The powergui block allows us to choose one of these methods for solving our model:
- Continuous, utilising a variable step solver
- Discrete, utilising a fixed step solver
- Phasor, solving the phase space equations
We may return to some of these settings later but for now we can leave this block set to it’s default ‘Continuous’ type simulation and solve our model.
Running our Model
To run the model press the run simulation button illustrated below:
Shortcut key stroke: CTRL + T
If there are any errors in the model, the Diagnostic Viewer window will automatically display them.
Further information on troubleshooting using the Diagnostic Viewer can be found at:
Once our model has successfully solved we are able to start viewing the results of our simulation. This will require some additional measurement blocks to be added into the model.
Measuring Voltage
- Add a ‘Voltage Measurement’ block to the model, rename to ‘U1’ and connect the positive terminal to the output of our generator equivalent circuit. Connect the negative terminal to a ‘Ground’ block.
- Simscape / Electrical / Specialised Power Systems / Fundamental Blocks / Measurements
- To visualise this voltage, a display system is required. Connect a ‘scope’ block to the output of the voltage measurement as illustrated.
- Simulink / Sinks
Run the simulation again. Double click on the scope block to view the results. The scope block will automatically adjust the axis scale to fit the results. Explore each of the various zooming tools in the toolbar so that you can visualise the AC voltage waveform.
- Simulink / Sinks
Comparing Transmission Line Voltages
- Add a second ‘Voltage Measurement’ block to the model, rename to ‘U2’ and connect the positive terminal to the end of our transmission line.
- Connect the output of this second measurement block to the same scope.
- Note that the scope should add an additional terminal automatically but if it does not the number of input ports can be configured by right clicking on the scope and selecting the number of inputs from within ‘signals and ports’.
Run the simulation again. Open the scope and adjust the axis scale so that you can view the voltage drop along the line. Explore the use of the cursor measurement tool in the toolbar so that you can quantify the change in peak AC voltage.
- Note that the scope should add an additional terminal automatically but if it does not the number of input ports can be configured by right clicking on the scope and selecting the number of inputs from within ‘signals and ports’.
Measuring Current
- Add a ‘Current Measurement’ block to the model, rename to ‘I2’ and connect it in series to the output of our transmission line as illustrated.
- Simscape / Electrical / Specialised Power Systems / Fundamental Blocks / Measurements
- To view the RMS current add an ‘RMS’ and ‘Scope’ block to the model and connect to the output of the current measurement block.
- …Specialised Power Systems / Control & Measurements / Measurements
Run the simulation again.
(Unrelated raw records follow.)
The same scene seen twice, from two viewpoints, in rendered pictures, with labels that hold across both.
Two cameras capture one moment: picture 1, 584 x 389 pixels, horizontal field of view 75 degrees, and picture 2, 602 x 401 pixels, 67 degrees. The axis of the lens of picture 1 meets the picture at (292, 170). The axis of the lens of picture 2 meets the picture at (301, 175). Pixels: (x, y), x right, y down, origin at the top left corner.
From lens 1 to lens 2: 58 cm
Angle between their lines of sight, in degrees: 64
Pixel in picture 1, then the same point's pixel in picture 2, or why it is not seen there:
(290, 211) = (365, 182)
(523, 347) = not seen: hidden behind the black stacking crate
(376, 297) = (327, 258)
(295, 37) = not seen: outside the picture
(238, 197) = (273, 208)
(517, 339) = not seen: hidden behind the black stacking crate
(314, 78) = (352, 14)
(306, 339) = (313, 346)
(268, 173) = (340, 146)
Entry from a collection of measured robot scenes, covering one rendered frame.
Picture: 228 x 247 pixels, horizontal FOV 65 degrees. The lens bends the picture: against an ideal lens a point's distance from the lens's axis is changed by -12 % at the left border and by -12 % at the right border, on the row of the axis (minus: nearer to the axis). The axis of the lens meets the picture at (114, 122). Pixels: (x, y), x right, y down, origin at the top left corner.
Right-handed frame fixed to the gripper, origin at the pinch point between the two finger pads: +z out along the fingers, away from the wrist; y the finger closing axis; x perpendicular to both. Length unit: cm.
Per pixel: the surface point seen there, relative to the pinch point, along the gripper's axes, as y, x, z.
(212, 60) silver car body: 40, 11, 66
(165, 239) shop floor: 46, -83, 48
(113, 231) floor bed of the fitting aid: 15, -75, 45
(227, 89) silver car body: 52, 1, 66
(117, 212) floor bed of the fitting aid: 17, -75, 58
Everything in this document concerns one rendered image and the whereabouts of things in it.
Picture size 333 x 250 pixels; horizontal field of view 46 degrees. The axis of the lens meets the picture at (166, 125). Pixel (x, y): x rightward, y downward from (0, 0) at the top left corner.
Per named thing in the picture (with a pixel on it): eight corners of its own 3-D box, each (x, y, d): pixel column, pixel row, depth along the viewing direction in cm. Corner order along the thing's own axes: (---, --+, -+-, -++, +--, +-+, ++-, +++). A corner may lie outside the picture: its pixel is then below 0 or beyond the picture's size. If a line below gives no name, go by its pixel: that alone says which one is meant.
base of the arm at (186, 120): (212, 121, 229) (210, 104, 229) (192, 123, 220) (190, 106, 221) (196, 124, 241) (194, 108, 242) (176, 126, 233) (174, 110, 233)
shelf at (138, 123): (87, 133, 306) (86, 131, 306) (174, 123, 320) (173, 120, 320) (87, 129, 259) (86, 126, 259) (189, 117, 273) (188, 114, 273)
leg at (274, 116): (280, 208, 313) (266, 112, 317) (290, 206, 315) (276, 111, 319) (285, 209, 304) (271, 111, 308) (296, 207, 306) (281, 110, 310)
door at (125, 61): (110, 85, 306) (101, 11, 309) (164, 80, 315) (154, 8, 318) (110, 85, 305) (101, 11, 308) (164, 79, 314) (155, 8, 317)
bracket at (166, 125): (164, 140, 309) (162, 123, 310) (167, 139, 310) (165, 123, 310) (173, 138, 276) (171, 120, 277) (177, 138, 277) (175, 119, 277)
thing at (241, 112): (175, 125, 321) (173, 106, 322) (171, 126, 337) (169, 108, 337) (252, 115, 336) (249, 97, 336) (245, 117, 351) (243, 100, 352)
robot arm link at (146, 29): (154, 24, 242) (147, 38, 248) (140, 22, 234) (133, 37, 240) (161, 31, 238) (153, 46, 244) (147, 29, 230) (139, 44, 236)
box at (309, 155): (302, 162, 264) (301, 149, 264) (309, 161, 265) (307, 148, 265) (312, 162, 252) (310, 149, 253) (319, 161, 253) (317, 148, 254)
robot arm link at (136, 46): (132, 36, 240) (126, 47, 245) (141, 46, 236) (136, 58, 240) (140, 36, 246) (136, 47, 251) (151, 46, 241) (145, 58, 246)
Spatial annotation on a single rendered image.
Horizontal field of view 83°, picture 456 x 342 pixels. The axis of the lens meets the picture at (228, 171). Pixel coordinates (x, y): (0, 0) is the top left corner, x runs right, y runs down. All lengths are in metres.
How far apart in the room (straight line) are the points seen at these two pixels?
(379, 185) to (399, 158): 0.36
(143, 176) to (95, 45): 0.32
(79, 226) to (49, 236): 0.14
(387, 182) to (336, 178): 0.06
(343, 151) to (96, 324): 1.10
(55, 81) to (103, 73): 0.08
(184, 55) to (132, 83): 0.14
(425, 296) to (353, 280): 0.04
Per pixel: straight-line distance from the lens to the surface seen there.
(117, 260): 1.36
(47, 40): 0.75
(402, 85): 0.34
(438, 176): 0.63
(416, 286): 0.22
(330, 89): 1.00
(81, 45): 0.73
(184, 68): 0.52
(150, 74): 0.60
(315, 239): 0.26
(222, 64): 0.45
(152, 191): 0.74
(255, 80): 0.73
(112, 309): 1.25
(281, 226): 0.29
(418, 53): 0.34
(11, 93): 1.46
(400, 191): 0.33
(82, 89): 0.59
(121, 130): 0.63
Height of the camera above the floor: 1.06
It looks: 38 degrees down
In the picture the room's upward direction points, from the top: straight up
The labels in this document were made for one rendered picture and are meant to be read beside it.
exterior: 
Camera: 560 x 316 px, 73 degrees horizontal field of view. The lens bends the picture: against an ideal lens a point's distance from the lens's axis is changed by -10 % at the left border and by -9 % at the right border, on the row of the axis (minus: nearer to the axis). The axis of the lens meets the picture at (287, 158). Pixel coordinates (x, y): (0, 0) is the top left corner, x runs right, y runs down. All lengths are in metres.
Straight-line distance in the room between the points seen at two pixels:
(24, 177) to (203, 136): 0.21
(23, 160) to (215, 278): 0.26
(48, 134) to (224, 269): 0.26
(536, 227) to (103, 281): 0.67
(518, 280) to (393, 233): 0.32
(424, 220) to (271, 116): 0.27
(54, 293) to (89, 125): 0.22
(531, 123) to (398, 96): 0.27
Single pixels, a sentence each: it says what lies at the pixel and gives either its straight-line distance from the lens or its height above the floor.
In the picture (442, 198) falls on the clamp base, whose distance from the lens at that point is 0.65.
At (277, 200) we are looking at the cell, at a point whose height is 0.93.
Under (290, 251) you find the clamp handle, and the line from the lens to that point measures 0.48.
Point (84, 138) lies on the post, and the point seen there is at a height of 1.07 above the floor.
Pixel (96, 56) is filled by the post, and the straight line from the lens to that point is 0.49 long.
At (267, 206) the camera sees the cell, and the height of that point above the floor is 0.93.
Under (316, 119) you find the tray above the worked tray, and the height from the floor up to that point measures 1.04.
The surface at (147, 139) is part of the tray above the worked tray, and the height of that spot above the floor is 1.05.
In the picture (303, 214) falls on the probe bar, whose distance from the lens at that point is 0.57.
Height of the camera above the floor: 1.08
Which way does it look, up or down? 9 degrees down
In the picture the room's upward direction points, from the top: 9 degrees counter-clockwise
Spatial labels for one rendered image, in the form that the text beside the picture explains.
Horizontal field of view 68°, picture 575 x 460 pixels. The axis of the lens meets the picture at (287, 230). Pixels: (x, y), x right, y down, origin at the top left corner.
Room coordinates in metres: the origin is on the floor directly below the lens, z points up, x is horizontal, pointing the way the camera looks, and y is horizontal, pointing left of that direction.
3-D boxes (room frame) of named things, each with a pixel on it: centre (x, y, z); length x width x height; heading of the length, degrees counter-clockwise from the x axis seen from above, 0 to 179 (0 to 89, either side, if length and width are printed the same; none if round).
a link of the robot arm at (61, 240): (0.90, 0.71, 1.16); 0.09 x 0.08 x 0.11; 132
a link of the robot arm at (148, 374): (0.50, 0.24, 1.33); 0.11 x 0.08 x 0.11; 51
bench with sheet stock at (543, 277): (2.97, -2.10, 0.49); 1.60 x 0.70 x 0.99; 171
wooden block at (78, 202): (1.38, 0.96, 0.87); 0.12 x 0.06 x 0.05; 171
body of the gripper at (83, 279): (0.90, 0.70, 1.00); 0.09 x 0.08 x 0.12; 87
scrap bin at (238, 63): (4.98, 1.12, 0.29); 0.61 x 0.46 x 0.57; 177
Double click on the scope block to view the results.
- …Specialised Power Systems / Control & Measurements / Measurements
Exercise: Calculating Power Flow
With what we’ve learned in this module, students are now able to use MATLAB to calculate the power flow at the end of the transmission line.
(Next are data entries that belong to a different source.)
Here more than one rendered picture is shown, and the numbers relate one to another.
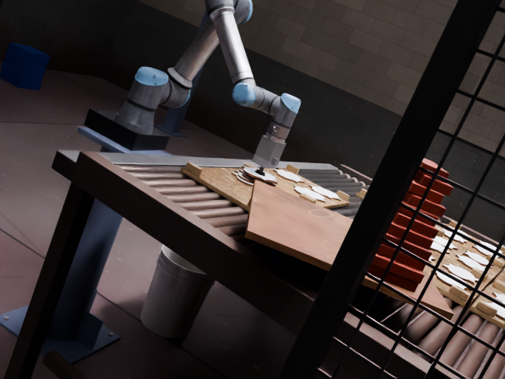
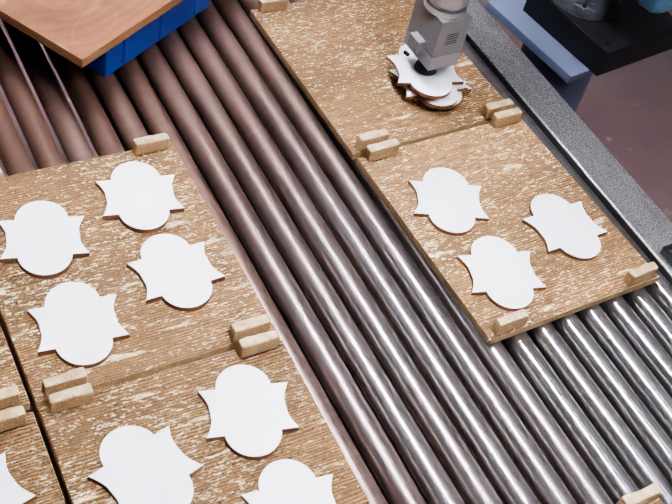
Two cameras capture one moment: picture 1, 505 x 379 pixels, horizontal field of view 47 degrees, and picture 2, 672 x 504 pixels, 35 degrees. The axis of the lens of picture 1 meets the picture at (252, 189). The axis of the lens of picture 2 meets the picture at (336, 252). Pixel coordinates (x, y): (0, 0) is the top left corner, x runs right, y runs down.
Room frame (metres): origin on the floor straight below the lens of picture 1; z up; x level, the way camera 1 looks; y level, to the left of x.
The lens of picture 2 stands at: (2.70, -1.46, 2.16)
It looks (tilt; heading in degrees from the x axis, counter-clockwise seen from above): 48 degrees down; 115
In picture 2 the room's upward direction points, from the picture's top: 15 degrees clockwise
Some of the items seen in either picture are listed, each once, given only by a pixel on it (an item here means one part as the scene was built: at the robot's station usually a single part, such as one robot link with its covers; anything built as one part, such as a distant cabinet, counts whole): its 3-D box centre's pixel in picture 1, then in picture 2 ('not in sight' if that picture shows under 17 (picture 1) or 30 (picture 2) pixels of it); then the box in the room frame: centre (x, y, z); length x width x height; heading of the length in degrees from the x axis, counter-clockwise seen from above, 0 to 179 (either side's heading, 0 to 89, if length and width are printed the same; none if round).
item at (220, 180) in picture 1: (250, 190); (380, 64); (2.02, 0.00, 0.93); 0.41 x 0.35 x 0.02; 155
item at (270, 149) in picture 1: (271, 152); (432, 27); (2.10, -0.01, 1.07); 0.10 x 0.09 x 0.16; 65
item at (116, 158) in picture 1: (245, 169); (618, 204); (2.52, 0.06, 0.89); 2.08 x 0.08 x 0.06; 153
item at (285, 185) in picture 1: (297, 187); (504, 219); (2.40, -0.17, 0.93); 0.41 x 0.35 x 0.02; 155
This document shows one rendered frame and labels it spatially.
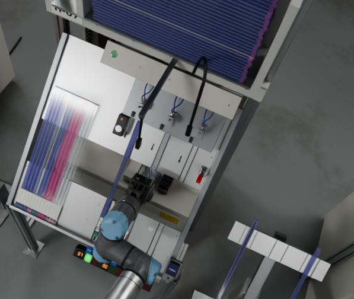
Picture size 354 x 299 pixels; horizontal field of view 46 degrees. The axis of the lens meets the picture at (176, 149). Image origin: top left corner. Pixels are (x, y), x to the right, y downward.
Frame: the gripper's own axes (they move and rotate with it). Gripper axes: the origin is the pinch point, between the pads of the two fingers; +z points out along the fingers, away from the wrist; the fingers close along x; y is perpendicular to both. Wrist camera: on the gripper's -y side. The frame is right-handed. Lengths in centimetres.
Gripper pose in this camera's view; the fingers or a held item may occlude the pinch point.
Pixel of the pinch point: (147, 181)
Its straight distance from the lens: 153.9
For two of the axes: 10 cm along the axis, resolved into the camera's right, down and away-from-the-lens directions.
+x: -9.1, -4.1, 0.9
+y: 3.3, -8.3, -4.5
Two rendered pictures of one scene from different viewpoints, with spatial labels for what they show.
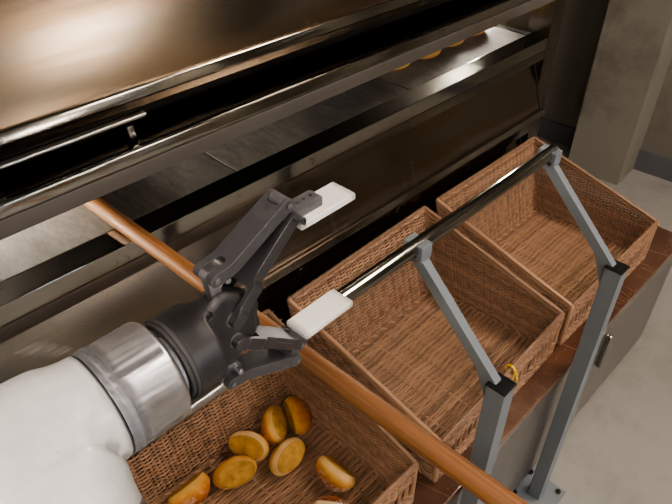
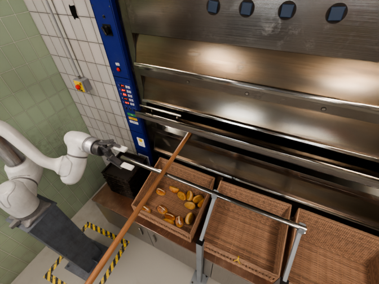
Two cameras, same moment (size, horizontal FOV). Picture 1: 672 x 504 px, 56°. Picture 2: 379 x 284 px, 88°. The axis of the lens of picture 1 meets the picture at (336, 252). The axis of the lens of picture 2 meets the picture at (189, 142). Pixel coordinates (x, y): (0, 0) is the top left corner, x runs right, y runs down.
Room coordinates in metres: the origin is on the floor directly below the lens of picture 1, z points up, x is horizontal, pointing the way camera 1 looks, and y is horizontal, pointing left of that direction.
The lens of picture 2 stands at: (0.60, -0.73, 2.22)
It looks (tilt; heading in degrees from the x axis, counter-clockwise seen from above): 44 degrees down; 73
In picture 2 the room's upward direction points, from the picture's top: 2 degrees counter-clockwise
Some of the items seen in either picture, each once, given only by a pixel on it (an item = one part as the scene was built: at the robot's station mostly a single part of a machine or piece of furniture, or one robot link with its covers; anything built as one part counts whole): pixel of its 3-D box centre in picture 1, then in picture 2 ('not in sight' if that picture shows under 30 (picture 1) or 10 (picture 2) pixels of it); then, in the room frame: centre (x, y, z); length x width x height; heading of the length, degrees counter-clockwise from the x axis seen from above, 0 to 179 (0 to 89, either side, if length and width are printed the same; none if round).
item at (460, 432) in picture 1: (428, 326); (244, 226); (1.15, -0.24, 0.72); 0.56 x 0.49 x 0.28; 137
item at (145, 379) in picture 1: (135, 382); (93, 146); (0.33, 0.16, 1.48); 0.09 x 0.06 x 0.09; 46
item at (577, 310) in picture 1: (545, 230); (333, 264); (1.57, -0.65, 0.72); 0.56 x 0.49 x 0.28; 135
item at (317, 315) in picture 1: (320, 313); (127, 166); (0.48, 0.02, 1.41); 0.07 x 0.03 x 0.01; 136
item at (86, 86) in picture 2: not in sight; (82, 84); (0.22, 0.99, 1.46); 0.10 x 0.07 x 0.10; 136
- Using the ‘Power Measurement’ block (or otherwise) calculate and visualise the power flow at the end of the transmission line.
- Help documentation for the power measurement block can be accessed from within the block.
- Note that we are only concerned with calculating the power flow at the fundamental frequency.
- Compare the real and reactive power flows to those expected considering the loads attached to this node.
Completing this module students should feel comfortable with:
- Building a single phase electrical system model representing a transmission line;
- Configuring the solver for a variable step simulation;
- Using measurement blocks to interrogate various electrical system properties; and
- Using the scope blocks to view the results of our simulation.